* Instructions to follow
Reproduce, exactly, the lines of the material below from the line containing "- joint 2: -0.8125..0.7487" through the line containing "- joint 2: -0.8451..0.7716", with both end lines included and nothing else.

* Task inputs
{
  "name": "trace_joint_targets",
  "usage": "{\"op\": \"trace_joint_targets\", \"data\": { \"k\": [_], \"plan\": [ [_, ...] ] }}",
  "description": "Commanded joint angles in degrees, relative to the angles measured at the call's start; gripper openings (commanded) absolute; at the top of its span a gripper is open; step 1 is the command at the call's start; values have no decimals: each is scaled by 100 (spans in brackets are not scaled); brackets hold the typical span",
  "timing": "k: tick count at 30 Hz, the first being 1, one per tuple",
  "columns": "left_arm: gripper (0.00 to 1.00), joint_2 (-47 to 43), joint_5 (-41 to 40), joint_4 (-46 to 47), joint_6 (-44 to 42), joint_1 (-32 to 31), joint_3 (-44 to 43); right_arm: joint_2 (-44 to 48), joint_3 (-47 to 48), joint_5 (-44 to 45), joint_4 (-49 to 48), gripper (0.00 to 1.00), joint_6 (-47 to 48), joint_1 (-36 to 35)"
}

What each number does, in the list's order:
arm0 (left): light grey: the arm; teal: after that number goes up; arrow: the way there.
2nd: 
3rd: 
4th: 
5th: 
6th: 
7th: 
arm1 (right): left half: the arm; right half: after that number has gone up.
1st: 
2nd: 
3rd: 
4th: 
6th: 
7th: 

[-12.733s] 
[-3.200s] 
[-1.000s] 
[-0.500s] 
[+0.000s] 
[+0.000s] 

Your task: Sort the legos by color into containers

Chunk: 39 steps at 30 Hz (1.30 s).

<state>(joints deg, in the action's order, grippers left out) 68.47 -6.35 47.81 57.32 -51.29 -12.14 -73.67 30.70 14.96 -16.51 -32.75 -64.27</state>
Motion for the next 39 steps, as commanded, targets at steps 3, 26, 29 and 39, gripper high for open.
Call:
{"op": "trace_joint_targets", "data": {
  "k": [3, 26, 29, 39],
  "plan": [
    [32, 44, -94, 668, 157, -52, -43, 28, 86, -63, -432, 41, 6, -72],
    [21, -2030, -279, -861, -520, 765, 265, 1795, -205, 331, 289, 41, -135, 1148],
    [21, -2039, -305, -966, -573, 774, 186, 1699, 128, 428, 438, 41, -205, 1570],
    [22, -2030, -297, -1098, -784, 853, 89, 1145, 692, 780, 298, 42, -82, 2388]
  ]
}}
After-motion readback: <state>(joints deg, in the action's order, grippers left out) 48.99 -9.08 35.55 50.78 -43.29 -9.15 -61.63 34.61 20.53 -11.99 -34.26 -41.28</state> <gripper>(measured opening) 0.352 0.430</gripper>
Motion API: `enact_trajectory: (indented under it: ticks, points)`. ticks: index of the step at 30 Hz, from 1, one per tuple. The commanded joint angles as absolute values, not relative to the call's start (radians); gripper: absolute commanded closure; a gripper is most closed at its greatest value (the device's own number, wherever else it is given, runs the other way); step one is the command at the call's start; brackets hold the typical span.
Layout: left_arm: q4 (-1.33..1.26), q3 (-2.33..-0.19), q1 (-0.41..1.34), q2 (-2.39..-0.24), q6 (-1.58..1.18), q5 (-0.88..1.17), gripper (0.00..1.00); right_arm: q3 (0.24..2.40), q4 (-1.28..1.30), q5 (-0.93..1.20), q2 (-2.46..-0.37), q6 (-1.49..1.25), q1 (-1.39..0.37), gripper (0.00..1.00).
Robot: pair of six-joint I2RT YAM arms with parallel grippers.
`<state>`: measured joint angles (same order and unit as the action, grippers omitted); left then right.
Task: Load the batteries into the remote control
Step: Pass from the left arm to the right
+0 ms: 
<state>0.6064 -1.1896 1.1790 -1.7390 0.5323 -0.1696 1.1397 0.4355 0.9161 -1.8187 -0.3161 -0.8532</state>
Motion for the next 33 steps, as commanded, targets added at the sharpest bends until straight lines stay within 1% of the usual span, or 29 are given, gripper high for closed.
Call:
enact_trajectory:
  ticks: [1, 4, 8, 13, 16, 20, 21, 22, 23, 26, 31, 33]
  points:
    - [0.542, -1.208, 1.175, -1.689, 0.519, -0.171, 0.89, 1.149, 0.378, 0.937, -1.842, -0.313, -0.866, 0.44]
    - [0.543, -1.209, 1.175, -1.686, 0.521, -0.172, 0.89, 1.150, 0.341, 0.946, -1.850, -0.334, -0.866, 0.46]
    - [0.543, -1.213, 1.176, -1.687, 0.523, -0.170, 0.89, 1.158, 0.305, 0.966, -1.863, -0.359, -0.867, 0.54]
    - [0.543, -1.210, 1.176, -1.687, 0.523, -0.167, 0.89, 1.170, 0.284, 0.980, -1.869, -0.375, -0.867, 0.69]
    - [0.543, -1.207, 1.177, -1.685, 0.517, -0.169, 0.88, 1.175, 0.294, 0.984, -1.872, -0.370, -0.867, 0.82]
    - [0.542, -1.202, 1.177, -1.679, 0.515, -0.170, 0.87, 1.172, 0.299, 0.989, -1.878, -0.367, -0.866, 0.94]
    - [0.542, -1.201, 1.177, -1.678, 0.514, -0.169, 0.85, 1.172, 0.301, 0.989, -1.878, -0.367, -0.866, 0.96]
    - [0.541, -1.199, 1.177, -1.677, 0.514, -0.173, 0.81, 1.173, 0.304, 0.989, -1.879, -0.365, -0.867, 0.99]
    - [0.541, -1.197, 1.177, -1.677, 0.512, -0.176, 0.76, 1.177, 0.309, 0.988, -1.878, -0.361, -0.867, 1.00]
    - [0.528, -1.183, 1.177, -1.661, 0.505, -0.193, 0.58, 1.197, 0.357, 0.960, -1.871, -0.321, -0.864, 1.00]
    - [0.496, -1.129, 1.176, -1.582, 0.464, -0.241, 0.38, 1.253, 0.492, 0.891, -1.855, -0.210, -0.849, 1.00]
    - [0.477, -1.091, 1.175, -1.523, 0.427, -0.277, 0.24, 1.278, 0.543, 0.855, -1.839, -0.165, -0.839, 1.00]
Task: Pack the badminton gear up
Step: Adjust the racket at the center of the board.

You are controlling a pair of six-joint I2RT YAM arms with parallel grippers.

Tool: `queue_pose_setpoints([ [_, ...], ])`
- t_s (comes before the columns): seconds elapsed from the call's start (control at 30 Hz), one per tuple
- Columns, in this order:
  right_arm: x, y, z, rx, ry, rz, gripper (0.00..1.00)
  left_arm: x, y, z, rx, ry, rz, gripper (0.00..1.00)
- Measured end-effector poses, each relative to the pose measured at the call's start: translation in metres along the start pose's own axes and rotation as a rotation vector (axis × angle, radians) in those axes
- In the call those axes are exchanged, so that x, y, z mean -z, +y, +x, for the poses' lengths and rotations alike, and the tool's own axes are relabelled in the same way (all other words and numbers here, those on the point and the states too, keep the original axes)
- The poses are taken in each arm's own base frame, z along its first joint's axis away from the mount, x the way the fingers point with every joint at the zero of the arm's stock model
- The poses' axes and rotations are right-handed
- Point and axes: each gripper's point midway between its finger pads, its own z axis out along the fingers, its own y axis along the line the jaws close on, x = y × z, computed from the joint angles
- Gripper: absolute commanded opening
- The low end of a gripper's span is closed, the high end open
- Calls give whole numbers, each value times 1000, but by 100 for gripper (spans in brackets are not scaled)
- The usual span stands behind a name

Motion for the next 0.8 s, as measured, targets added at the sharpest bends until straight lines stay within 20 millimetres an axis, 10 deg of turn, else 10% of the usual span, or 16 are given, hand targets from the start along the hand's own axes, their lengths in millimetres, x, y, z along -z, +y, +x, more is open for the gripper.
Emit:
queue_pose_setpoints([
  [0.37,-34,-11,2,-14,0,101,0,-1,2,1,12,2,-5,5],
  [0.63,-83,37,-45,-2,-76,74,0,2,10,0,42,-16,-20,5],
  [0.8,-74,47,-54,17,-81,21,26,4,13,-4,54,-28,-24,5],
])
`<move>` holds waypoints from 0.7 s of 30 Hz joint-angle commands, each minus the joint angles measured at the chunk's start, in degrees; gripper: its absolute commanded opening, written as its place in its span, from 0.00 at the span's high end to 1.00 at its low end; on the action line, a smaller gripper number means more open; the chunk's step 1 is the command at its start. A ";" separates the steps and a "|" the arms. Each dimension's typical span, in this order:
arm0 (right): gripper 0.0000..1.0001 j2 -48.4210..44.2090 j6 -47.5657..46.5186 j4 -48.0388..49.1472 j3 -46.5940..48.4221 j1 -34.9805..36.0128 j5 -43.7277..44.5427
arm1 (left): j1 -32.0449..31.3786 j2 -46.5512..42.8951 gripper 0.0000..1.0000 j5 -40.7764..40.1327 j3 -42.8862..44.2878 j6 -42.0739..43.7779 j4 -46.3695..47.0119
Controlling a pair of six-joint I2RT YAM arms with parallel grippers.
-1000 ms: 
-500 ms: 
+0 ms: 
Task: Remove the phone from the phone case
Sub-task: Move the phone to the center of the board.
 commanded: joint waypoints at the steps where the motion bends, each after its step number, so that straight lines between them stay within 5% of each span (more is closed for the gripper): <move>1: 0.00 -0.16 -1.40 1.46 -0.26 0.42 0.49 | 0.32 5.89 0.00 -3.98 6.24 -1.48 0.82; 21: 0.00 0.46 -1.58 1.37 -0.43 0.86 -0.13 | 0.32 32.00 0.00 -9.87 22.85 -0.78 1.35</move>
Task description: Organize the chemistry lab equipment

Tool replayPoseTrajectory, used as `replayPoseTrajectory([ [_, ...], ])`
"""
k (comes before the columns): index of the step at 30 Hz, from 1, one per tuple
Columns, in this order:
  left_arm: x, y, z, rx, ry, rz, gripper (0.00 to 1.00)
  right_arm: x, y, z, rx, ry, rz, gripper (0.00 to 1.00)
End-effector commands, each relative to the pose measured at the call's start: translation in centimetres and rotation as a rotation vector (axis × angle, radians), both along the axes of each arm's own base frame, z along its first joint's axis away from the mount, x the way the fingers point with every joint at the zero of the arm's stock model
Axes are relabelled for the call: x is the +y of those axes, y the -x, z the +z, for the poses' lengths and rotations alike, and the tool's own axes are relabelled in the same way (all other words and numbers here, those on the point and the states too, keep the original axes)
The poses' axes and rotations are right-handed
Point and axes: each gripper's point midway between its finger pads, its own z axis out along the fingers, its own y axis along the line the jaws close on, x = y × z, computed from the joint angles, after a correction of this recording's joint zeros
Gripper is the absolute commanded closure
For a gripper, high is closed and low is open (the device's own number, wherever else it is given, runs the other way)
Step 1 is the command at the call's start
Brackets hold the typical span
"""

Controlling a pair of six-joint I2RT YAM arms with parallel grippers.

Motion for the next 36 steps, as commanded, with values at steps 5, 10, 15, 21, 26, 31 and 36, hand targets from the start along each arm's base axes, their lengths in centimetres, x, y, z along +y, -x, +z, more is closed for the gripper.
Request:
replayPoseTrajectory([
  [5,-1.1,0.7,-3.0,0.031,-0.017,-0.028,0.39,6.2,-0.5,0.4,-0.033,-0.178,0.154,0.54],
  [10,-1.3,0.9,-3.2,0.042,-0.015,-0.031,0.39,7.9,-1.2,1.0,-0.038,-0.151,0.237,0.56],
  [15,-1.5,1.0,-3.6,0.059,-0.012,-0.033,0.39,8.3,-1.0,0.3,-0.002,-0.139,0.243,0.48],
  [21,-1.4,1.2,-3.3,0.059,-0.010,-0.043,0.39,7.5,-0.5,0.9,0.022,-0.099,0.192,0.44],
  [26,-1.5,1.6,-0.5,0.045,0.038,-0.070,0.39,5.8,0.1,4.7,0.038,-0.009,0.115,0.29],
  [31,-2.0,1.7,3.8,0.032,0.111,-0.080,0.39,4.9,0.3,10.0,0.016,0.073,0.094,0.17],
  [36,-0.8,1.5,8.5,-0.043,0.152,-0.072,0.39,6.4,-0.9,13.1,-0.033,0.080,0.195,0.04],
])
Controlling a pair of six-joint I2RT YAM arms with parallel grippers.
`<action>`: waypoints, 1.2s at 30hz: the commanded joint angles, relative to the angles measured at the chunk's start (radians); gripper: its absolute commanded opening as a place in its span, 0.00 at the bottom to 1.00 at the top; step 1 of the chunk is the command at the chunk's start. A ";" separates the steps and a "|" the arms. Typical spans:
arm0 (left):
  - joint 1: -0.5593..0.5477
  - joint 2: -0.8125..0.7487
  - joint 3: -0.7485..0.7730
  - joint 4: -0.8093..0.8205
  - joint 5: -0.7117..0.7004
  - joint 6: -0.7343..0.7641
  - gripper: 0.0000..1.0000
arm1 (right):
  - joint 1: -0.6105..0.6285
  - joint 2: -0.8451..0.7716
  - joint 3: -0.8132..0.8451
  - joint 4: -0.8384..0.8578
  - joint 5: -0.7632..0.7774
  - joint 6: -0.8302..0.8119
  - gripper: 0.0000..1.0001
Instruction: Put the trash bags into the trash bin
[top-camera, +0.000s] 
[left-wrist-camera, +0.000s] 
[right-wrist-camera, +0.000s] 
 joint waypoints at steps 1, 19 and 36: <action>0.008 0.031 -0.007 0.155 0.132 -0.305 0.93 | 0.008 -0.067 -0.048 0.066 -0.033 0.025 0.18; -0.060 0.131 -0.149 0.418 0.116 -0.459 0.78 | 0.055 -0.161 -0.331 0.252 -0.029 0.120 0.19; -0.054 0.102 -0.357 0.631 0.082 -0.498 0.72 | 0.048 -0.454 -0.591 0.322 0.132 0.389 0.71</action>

* Answer box
  - joint 2: -0.8125..0.7487
  - joint 3: -0.7485..0.7730
  - joint 4: -0.8093..0.8205
  - joint 5: -0.7117..0.7004
  - joint 6: -0.7343..0.7641
  - gripper: 0.0000..1.0000
arm1 (right):
  - joint 1: -0.6105..0.6285
  - joint 2: -0.8451..0.7716

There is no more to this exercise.